According to Dr Kaim, strategies are tricky things: flowery words describe the big picture and in the end, no one really knows what these words actually mean in practice. This is how many of the 76 pages of the first German National Security Strategy read. The Scholz government has not developed any fundamentally new guidelines for its foreign and security policy – it has written down what it has already planned and what is already reality. Much of the Strategy remains vague so that all parties of the coalition can rally behind it, with the Chancellor and four ministers using the presentation of the strategy to send a signal of unity. Nevertheless, the National Security Strategy expands the conception of "security" beyond just diplomacy and the Bundeswehr to also encompass electricity and water resources, pharmaceutical supplies, and the supply chains for raw materials that industry relies upon. But whether this is more than just words is something the German Government must now show in its implementation of the strategy.

About the Speaker:

Dr Markus Kaim is Senior Fellow in the International Security Research Division at the German Institute for International and Security Affairs (SWP).
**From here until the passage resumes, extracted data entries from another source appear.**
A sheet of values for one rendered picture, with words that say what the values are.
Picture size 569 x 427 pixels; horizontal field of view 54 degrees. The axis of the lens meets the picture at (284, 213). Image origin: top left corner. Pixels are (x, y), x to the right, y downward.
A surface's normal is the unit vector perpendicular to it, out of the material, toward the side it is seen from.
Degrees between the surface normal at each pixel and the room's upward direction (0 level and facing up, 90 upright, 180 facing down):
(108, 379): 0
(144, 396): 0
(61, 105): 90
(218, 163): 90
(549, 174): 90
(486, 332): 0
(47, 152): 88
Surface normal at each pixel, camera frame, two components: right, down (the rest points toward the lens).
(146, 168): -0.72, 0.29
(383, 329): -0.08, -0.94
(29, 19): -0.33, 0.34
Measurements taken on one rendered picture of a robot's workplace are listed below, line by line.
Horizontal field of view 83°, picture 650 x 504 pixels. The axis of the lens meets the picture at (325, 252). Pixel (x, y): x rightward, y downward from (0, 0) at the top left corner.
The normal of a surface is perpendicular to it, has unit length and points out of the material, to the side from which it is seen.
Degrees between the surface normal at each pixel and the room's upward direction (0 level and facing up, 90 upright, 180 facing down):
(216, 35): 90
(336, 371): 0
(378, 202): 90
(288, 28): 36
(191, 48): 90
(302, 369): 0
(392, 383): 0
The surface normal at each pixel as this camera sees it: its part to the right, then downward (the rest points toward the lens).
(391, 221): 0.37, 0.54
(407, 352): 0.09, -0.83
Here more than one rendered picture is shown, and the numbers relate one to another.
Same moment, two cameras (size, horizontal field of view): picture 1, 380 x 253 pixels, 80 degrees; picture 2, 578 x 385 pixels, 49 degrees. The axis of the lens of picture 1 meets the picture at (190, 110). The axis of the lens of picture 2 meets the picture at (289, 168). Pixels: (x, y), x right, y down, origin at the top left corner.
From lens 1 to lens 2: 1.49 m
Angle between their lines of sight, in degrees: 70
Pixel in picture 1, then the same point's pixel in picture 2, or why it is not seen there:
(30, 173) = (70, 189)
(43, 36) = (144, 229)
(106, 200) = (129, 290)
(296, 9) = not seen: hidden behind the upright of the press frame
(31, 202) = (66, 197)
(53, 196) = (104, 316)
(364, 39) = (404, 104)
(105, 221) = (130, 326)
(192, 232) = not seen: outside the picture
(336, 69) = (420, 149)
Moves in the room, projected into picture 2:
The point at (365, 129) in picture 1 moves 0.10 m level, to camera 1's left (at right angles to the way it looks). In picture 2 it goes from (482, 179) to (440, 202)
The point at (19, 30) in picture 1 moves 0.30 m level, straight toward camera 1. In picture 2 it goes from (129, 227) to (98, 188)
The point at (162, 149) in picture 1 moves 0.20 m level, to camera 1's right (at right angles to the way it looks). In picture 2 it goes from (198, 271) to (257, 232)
He was Helmut Schmidt Fellow at the German Marshall Fund of the United States in Washington 2019-2020. He has taught as a Visiting Scholar at the Institute of European, Russian, and Eurasian Studies at Carleton University, Ottawa, as DAAD Professor for German and European Studies at the University of Toronto, and as Adjunct Professor of Foreign Policy and International Relations at the University of Konstanz. He is an adjunct professor at the University of Zurich, at the Hertie School of Governance, Berlin, and at the Bucerius Law School, Hamburg.